## Dataset
┏━━

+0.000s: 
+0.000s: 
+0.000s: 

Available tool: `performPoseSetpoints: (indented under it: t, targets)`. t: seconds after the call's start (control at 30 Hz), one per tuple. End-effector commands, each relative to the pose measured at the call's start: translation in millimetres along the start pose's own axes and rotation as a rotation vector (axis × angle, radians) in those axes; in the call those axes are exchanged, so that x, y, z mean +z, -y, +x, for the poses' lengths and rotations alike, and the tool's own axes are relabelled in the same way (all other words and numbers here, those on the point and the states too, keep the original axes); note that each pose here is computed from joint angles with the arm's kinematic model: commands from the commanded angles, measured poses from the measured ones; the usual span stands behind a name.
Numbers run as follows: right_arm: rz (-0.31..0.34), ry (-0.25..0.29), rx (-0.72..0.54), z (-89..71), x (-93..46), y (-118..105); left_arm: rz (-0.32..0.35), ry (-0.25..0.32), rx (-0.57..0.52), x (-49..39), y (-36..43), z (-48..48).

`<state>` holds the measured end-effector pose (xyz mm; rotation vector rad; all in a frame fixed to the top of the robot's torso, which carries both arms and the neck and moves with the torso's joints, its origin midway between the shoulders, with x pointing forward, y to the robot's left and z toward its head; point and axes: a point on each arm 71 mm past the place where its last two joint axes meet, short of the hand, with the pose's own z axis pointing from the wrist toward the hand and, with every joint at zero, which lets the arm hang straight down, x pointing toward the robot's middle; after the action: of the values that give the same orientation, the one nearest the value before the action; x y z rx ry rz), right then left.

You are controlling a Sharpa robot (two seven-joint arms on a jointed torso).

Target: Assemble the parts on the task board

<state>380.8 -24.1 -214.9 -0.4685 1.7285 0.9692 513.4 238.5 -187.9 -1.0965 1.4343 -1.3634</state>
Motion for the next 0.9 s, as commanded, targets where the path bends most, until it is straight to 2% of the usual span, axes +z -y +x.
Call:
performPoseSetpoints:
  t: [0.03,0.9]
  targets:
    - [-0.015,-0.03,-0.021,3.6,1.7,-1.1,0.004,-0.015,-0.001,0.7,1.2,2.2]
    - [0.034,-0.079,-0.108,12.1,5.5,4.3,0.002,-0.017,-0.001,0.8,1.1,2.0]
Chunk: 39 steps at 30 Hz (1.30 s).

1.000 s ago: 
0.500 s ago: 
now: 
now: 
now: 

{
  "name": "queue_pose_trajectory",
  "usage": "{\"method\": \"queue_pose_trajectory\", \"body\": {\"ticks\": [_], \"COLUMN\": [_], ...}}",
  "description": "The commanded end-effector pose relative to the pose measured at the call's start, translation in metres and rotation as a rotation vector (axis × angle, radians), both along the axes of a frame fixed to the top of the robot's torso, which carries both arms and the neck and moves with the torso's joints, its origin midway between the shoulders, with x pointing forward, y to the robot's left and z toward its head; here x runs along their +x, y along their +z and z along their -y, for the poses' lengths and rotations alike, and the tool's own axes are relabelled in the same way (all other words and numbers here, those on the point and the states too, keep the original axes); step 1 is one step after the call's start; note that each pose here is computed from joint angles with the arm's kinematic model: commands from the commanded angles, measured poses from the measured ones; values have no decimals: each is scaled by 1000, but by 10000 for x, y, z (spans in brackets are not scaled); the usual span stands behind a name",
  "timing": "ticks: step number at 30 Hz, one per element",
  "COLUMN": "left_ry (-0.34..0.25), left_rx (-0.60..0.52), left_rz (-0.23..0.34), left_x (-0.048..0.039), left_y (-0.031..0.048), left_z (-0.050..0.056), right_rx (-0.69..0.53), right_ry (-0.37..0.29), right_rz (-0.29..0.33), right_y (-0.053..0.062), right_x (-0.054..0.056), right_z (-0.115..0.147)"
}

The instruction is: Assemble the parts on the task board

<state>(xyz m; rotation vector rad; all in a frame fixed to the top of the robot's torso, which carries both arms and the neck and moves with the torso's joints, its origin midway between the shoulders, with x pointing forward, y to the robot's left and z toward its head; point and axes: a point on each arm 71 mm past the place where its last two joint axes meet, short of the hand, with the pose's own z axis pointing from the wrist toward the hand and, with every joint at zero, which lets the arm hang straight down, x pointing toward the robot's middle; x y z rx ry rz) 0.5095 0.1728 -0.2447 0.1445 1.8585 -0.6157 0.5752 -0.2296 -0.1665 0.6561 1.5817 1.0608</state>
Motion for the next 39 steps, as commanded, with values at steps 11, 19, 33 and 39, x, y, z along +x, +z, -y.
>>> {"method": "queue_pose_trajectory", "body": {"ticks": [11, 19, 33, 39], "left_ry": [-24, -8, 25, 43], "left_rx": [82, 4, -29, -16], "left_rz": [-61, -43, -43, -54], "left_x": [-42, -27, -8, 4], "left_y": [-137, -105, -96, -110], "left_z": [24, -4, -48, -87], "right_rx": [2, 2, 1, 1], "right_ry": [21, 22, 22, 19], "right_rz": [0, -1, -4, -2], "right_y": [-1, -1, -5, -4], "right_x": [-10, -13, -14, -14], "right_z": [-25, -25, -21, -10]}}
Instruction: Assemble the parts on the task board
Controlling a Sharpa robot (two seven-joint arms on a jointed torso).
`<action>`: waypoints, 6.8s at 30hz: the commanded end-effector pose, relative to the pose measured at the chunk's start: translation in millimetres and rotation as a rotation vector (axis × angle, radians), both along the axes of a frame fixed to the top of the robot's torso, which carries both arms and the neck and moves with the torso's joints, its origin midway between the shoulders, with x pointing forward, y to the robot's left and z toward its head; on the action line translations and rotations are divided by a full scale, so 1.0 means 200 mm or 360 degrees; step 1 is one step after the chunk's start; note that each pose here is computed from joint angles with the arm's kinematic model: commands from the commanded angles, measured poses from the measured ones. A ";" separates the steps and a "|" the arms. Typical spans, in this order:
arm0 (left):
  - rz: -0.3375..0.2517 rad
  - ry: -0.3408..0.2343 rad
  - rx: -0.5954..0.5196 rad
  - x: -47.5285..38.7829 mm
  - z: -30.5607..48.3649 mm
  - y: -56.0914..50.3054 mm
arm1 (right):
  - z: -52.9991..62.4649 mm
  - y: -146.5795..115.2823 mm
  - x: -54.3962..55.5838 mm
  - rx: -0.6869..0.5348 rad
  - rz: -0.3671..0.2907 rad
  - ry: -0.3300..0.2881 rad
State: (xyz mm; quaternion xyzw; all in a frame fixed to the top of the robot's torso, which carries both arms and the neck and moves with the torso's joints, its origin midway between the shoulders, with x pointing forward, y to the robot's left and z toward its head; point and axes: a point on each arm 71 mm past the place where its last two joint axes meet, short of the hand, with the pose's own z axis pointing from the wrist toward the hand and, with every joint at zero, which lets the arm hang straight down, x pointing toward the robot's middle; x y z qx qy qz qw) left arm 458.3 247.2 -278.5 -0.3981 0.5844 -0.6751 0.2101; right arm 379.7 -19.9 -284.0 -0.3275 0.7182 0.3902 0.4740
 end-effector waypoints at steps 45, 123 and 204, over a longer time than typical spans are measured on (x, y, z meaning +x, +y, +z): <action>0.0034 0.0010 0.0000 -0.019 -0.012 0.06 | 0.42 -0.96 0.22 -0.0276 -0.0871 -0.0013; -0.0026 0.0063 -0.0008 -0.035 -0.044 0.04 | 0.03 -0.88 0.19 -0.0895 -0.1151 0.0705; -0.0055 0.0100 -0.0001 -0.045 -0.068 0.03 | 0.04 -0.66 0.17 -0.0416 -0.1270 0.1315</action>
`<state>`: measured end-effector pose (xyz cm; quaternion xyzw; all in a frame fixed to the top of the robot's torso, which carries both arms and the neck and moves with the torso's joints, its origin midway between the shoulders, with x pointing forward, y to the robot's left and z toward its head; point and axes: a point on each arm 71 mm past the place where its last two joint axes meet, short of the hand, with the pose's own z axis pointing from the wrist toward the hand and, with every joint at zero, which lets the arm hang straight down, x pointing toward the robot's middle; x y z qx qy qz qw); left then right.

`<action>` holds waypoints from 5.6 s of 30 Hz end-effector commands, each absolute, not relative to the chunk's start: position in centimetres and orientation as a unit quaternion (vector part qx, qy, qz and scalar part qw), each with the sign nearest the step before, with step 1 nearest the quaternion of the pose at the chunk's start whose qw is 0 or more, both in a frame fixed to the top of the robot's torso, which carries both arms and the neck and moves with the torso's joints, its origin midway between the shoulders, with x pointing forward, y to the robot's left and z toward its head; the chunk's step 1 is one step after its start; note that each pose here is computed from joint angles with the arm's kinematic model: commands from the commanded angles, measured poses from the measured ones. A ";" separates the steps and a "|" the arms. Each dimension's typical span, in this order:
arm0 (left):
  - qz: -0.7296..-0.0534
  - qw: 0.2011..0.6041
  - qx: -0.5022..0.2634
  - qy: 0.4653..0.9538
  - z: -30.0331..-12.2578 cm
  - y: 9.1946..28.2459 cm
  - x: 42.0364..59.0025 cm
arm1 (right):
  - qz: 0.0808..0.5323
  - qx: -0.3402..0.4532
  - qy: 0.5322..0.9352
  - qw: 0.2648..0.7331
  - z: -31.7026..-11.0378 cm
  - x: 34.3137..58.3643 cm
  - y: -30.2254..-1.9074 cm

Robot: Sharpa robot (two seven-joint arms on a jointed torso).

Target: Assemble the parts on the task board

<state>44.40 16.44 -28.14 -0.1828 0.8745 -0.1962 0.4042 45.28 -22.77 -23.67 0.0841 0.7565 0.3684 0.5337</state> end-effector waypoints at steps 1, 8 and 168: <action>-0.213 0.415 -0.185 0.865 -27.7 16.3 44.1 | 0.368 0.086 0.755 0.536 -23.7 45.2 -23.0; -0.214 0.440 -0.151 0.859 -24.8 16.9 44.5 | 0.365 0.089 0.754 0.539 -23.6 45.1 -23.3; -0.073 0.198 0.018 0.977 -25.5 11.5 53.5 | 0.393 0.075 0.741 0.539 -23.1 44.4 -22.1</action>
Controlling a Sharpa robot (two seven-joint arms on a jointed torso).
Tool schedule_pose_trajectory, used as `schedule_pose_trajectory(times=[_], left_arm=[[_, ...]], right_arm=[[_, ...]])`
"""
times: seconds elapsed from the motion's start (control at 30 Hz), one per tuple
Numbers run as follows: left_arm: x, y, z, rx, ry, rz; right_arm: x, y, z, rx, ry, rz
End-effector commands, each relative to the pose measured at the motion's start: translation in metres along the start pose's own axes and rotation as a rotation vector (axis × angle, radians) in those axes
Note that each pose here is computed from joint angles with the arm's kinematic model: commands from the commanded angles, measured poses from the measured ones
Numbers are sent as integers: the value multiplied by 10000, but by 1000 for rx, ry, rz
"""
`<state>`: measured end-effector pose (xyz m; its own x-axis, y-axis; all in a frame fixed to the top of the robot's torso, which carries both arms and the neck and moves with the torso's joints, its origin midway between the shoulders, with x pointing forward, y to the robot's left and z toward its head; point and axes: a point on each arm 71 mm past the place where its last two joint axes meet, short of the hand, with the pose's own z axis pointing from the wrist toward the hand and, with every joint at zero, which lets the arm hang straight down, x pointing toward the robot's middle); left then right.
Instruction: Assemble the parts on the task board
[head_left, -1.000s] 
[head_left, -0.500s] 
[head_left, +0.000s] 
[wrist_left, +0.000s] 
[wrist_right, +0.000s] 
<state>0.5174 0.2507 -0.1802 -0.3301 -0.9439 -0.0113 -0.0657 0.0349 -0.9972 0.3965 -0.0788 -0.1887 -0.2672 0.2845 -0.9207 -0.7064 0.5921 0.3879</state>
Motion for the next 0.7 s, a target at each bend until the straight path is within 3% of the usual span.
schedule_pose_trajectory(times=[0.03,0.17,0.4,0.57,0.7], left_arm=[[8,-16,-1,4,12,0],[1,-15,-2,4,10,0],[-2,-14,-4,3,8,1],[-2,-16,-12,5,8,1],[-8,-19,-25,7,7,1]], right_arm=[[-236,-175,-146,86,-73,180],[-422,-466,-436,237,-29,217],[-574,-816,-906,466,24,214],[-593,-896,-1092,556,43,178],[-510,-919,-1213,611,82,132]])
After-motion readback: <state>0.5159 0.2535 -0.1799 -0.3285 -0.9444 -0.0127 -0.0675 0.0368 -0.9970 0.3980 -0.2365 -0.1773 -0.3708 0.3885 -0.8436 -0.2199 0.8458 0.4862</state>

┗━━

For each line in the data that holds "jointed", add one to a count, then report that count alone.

## Solution to the problem
4